### [EXERCISE GOAL]
Copy out the entries that come next, exactly.

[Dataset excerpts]
○ ○ ○ ○ ○

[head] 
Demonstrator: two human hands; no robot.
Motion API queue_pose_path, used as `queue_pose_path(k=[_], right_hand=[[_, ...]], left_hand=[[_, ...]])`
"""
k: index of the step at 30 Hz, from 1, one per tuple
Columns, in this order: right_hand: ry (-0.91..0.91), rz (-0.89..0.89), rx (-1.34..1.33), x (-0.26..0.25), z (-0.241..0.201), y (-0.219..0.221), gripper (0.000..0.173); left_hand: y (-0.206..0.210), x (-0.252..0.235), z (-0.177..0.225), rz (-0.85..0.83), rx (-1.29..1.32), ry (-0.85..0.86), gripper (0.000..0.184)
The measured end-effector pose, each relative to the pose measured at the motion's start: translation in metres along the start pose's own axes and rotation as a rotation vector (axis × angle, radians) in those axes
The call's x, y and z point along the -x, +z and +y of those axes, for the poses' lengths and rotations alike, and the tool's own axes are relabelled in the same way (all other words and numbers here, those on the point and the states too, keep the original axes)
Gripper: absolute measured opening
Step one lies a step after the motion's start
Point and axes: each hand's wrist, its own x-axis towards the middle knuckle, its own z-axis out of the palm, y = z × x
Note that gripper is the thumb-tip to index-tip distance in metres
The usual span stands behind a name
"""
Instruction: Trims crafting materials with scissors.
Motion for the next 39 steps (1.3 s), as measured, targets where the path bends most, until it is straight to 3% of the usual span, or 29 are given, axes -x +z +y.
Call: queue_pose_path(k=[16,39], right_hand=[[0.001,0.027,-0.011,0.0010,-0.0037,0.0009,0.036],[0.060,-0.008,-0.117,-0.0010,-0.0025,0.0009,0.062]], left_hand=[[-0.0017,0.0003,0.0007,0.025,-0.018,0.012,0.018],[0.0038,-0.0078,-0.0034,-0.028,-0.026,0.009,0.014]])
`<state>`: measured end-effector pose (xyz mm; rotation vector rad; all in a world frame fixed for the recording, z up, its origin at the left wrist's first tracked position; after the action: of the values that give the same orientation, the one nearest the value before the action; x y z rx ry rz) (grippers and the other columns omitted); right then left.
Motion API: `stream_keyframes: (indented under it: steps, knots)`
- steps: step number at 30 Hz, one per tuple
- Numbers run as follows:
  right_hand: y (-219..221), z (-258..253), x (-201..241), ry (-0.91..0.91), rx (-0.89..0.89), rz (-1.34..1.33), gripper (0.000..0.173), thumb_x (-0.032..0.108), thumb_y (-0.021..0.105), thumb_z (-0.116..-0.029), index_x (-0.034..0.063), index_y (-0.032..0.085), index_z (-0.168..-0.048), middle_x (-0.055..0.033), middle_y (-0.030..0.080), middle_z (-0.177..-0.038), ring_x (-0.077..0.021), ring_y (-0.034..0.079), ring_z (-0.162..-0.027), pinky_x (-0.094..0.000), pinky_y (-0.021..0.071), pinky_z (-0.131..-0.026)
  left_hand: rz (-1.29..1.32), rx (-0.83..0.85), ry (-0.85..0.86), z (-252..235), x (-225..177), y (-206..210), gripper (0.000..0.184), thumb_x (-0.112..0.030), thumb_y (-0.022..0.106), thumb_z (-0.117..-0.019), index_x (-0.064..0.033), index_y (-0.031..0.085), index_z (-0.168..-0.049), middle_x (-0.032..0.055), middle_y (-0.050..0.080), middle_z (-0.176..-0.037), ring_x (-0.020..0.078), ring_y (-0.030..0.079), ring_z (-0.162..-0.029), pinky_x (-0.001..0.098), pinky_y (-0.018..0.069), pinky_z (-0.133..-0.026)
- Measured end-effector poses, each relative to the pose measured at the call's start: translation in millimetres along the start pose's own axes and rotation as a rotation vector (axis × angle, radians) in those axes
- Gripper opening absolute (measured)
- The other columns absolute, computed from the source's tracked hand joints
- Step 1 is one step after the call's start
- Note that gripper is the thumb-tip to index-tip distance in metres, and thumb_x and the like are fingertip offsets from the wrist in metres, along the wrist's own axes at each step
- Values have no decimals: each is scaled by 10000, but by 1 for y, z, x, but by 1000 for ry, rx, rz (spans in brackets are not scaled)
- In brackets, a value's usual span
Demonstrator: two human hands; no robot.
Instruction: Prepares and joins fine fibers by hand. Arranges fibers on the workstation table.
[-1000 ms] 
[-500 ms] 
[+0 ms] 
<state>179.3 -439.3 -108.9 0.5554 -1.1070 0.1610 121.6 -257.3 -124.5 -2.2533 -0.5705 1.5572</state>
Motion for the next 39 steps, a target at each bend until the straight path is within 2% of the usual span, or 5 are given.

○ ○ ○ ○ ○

### [EXERCISE OUTPUT]
[head] 
Demonstrator: two human hands; no robot.
Motion API queue_pose_path, used as `queue_pose_path(k=[_], right_hand=[[_, ...]], left_hand=[[_, ...]])`
"""
k: index of the step at 30 Hz, from 1, one per tuple
Columns, in this order: right_hand: ry (-0.91..0.91), rz (-0.89..0.89), rx (-1.34..1.33), x (-0.26..0.25), z (-0.241..0.201), y (-0.219..0.221), gripper (0.000..0.173); left_hand: y (-0.206..0.210), x (-0.252..0.235), z (-0.177..0.225), rz (-0.85..0.83), rx (-1.29..1.32), ry (-0.85..0.86), gripper (0.000..0.184)
The measured end-effector pose, each relative to the pose measured at the motion's start: translation in metres along the start pose's own axes and rotation as a rotation vector (axis × angle, radians) in those axes
The call's x, y and z point along the -x, +z and +y of those axes, for the poses' lengths and rotations alike, and the tool's own axes are relabelled in the same way (all other words and numbers here, those on the point and the states too, keep the original axes)
Gripper: absolute measured opening
Step one lies a step after the motion's start
Point and axes: each hand's wrist, its own x-axis towards the middle knuckle, its own z-axis out of the palm, y = z × x
Note that gripper is the thumb-tip to index-tip distance in metres
The usual span stands behind a name
"""
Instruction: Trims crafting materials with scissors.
Motion for the next 39 steps (1.3 s), as measured, targets where the path bends most, until it is straight to 3% of the usual span, or 29 are given, axes -x +z +y.
Call: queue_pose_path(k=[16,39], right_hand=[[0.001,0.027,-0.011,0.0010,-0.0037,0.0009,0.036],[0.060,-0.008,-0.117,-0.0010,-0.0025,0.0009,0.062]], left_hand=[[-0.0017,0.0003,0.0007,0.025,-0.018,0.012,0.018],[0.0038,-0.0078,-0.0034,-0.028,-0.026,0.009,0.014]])
`<state>`: measured end-effector pose (xyz mm; rotation vector rad; all in a world frame fixed for the recording, z up, its origin at the left wrist's first tracked position; after the action: of the values that give the same orientation, the one nearest the value before the action; x y z rx ry rz) (grippers and the other columns omitted); right then left.
Motion API: `stream_keyframes: (indented under it: steps, knots)`
- steps: step number at 30 Hz, one per tuple
- Numbers run as follows:
  right_hand: y (-219..221), z (-258..253), x (-201..241), ry (-0.91..0.91), rx (-0.89..0.89), rz (-1.34..1.33), gripper (0.000..0.173), thumb_x (-0.032..0.108), thumb_y (-0.021..0.105), thumb_z (-0.116..-0.029), index_x (-0.034..0.063), index_y (-0.032..0.085), index_z (-0.168..-0.048), middle_x (-0.055..0.033), middle_y (-0.030..0.080), middle_z (-0.177..-0.038), ring_x (-0.077..0.021), ring_y (-0.034..0.079), ring_z (-0.162..-0.027), pinky_x (-0.094..0.000), pinky_y (-0.021..0.071), pinky_z (-0.131..-0.026)
  left_hand: rz (-1.29..1.32), rx (-0.83..0.85), ry (-0.85..0.86), z (-252..235), x (-225..177), y (-206..210), gripper (0.000..0.184), thumb_x (-0.112..0.030), thumb_y (-0.022..0.106), thumb_z (-0.117..-0.019), index_x (-0.064..0.033), index_y (-0.031..0.085), index_z (-0.168..-0.049), middle_x (-0.032..0.055), middle_y (-0.050..0.080), middle_z (-0.176..-0.037), ring_x (-0.020..0.078), ring_y (-0.030..0.079), ring_z (-0.162..-0.029), pinky_x (-0.001..0.098), pinky_y (-0.018..0.069), pinky_z (-0.133..-0.026)
- Measured end-effector poses, each relative to the pose measured at the call's start: translation in millimetres along the start pose's own axes and rotation as a rotation vector (axis × angle, radians) in those axes
- Gripper opening absolute (measured)
- The other columns absolute, computed from the source's tracked hand joints
- Step 1 is one step after the call's start
- Note that gripper is the thumb-tip to index-tip distance in metres, and thumb_x and the like are fingertip offsets from the wrist in metres, along the wrist's own axes at each step
- Values have no decimals: each is scaled by 10000, but by 1 for y, z, x, but by 1000 for ry, rx, rz (spans in brackets are not scaled)
- In brackets, a value's usual span
Demonstrator: two human hands; no robot.
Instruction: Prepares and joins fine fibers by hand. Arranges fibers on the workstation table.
[-1000 ms] 
[-500 ms] 
[+0 ms] 
<state>179.3 -439.3 -108.9 0.5554 -1.1070 0.1610 121.6 -257.3 -124.5 -2.2533 -0.5705 1.5572</state>
Motion for the next 39 steps, a target at each bend until the straight path is within 2% of the usual span, or 5 are given.

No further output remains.